Ab Circle Pro To Refund Consumers For Deceptive Advertising

With the high number of people trying hard to lose weight, said miracle working solutions sell incredibly well. Ab Circle Pro has to refund $25 million to consumers after FTC ruled it used deceptive advertising to sell it abdominal-exercise device.

When selling a weight loss device the key words must be easy and fast. Not many sellers admit that losing weight is actually challenging and takes a lot of work. It’s not the sort of advertising that sells. The Federal Trade Commission (FTC) ruled out that Ab Circle Pro marketers used deceptive advertising into convincing consumers into buying their abdominal-exercise device.

According to the Ab Circle Pro advertising, all you had to do to “melt inches and pounds” was to work out on the device just three minutes a day. “You can either do 30 minutes of abs and cardio or just three minutes a day. The choice is yours” reads one of the infomercials for the Ab Circle Pro.

The device enjoyed the endorsement of fitness celebrity Jennifer Nicole Lee. The fitness star says she managed to lose 80 pounds by using the Ab Circle Pro and she got crowned Ms. Bikini diva “all thanks to” it. She claimed that by using the abdominal exercise device she went from mom of two to fitness model.

The deceptive advertising campaign ran from Marc 2009 to May 2010 on TV, in stores, print ads and online. The Ab Circle Pro abdominal exercise device sold between $200 and $250 in infomercials and even steeper at other retailers. The ads told consumers three minutes on the Ab Circle Pro each day was equal to 100 sit-ups and would result in shedding 10 pounds in two weeks.

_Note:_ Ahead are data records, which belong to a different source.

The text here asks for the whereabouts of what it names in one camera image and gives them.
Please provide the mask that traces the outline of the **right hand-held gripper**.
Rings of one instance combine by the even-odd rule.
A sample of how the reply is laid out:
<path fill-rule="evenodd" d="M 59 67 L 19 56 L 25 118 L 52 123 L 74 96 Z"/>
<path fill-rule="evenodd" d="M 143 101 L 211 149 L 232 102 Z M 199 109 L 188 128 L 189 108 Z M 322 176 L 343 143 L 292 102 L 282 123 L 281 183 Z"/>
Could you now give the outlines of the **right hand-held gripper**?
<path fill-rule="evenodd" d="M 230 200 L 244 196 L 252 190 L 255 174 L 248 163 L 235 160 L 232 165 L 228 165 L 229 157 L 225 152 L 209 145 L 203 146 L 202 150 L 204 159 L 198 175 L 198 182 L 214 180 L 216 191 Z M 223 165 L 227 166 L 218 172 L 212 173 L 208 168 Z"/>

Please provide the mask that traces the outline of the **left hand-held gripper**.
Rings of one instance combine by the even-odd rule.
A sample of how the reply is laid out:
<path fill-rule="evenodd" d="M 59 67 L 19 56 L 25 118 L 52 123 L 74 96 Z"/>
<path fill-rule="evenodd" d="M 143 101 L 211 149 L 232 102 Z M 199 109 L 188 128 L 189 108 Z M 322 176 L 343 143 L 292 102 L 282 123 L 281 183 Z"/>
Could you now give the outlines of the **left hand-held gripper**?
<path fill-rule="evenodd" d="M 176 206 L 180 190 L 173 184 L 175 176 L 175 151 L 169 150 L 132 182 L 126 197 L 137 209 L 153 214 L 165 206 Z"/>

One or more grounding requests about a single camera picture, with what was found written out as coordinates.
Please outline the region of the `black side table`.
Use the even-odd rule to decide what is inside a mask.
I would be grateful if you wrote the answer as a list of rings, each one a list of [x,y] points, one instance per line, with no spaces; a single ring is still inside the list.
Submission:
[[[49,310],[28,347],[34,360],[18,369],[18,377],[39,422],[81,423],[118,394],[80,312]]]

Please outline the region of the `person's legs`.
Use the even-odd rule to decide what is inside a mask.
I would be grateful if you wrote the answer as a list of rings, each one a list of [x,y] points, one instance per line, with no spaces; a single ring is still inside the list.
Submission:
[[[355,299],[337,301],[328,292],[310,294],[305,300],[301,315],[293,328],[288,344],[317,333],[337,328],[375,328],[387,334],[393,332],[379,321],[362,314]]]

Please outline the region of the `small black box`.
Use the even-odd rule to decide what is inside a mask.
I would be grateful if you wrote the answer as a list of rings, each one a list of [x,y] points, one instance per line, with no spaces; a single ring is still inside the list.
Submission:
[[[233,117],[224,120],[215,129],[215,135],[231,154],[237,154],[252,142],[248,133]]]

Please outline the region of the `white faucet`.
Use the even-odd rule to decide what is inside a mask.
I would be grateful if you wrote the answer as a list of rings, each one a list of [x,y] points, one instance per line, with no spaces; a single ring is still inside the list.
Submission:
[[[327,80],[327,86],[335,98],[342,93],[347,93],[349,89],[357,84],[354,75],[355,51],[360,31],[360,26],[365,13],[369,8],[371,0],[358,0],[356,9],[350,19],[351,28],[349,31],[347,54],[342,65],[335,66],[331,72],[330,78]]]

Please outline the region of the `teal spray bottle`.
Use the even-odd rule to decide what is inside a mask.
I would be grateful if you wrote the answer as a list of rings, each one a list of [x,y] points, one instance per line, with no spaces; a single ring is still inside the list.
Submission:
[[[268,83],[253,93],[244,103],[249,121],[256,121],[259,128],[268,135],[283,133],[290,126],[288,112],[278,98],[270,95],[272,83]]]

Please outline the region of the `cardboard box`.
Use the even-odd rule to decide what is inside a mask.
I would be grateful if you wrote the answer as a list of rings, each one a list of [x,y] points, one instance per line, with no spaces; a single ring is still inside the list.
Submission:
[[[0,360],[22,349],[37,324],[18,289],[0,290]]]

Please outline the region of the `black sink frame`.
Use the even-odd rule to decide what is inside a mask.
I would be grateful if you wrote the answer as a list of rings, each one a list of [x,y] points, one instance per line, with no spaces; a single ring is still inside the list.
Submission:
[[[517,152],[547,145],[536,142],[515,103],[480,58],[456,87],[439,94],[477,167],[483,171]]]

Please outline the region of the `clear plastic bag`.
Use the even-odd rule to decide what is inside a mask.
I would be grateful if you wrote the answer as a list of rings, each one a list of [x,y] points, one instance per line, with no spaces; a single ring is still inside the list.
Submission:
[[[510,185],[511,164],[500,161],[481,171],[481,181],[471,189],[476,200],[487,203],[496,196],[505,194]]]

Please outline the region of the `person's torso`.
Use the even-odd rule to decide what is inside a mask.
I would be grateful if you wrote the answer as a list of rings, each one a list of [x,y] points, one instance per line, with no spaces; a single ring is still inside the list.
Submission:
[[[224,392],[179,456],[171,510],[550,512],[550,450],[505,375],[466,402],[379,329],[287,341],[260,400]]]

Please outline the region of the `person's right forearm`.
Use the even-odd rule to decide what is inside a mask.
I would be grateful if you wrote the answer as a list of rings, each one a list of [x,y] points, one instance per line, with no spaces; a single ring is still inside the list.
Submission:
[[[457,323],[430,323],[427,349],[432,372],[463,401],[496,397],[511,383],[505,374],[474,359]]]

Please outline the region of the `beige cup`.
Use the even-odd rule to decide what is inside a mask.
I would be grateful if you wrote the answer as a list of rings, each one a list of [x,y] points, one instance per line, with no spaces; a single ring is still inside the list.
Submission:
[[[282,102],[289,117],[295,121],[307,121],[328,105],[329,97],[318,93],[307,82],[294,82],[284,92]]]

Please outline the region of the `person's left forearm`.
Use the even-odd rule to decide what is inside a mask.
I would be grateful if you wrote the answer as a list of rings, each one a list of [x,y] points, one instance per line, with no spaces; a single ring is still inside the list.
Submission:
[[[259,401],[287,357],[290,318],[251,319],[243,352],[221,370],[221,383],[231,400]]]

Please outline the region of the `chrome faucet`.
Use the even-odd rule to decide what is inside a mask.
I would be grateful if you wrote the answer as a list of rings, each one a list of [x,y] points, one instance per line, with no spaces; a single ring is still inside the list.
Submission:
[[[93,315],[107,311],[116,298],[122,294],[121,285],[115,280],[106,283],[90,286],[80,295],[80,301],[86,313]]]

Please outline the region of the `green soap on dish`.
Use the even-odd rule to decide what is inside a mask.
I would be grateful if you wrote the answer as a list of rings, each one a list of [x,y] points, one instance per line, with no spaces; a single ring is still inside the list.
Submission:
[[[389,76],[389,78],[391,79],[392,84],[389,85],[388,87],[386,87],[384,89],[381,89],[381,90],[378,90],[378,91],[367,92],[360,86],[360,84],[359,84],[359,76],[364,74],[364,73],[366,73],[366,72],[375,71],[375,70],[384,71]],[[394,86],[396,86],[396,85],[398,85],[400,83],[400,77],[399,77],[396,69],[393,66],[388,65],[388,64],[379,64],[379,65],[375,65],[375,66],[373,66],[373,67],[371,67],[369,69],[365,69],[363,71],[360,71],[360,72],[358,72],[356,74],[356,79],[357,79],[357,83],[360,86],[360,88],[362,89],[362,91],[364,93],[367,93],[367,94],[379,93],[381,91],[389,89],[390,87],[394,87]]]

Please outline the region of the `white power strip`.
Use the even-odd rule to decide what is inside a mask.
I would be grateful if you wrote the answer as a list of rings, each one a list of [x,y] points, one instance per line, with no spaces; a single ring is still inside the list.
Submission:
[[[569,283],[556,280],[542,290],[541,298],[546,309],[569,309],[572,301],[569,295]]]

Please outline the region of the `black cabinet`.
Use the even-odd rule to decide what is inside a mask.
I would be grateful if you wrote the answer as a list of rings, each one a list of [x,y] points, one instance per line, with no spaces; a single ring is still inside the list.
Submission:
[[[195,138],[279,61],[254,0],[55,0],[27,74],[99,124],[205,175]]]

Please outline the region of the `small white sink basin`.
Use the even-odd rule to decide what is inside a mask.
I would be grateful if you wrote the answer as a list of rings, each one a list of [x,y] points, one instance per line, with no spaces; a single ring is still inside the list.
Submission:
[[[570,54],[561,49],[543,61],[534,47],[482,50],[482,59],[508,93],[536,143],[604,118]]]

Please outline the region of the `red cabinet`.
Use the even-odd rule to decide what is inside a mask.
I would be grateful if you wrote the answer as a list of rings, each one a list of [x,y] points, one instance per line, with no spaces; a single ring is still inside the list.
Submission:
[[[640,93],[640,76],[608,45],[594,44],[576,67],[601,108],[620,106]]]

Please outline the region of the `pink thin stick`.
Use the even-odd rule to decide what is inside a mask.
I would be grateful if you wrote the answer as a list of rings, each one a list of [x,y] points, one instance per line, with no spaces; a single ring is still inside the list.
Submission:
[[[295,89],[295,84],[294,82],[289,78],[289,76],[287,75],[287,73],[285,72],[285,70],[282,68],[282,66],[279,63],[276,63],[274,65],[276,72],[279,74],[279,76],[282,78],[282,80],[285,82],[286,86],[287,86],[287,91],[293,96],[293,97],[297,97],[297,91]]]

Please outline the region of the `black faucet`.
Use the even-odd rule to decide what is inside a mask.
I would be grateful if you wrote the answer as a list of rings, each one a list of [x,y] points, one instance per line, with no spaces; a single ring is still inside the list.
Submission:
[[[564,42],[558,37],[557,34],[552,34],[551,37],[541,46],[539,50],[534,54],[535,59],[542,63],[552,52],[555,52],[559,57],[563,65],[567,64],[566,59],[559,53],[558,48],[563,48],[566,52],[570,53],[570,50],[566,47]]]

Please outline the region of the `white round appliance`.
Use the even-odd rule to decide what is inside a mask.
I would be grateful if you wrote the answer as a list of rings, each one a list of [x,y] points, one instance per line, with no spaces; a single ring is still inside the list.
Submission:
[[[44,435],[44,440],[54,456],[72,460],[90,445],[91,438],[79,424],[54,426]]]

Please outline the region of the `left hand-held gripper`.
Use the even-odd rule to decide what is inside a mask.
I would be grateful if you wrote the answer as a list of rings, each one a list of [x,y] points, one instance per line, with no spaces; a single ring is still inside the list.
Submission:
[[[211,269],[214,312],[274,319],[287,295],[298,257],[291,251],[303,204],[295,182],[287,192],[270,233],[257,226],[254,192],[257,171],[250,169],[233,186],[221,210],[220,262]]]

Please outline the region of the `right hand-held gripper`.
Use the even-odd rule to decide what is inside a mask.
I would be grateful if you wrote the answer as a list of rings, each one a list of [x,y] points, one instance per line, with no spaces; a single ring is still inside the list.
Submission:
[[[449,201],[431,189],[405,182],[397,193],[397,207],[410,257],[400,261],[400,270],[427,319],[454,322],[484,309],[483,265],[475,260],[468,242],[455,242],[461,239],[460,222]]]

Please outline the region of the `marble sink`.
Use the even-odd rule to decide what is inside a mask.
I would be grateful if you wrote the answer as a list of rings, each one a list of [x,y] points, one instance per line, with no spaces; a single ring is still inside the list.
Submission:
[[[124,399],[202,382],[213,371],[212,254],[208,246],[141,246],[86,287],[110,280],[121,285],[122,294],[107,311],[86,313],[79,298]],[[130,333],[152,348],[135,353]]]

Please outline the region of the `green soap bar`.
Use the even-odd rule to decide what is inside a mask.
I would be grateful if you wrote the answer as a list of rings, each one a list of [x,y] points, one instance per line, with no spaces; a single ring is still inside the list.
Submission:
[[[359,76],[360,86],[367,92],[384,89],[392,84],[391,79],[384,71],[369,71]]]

The device’s marketers have agreed to settle with the FTC and refund consumers between $15 million and $25 million in sales, based on how many buyers want their money back.

“Just three minutes a day won’t make you thin” argued the FTC. “Weight loss is hard work, and telling consumers otherwise is deceptive” said David Vladeck with the FTC consumer protection bureau.

“The FTC reminds marketers that they should think twice before promising a silver-bullet solution to a health problem – whether it involves losing weight or curing cancer” added David Vladeck, FTC director.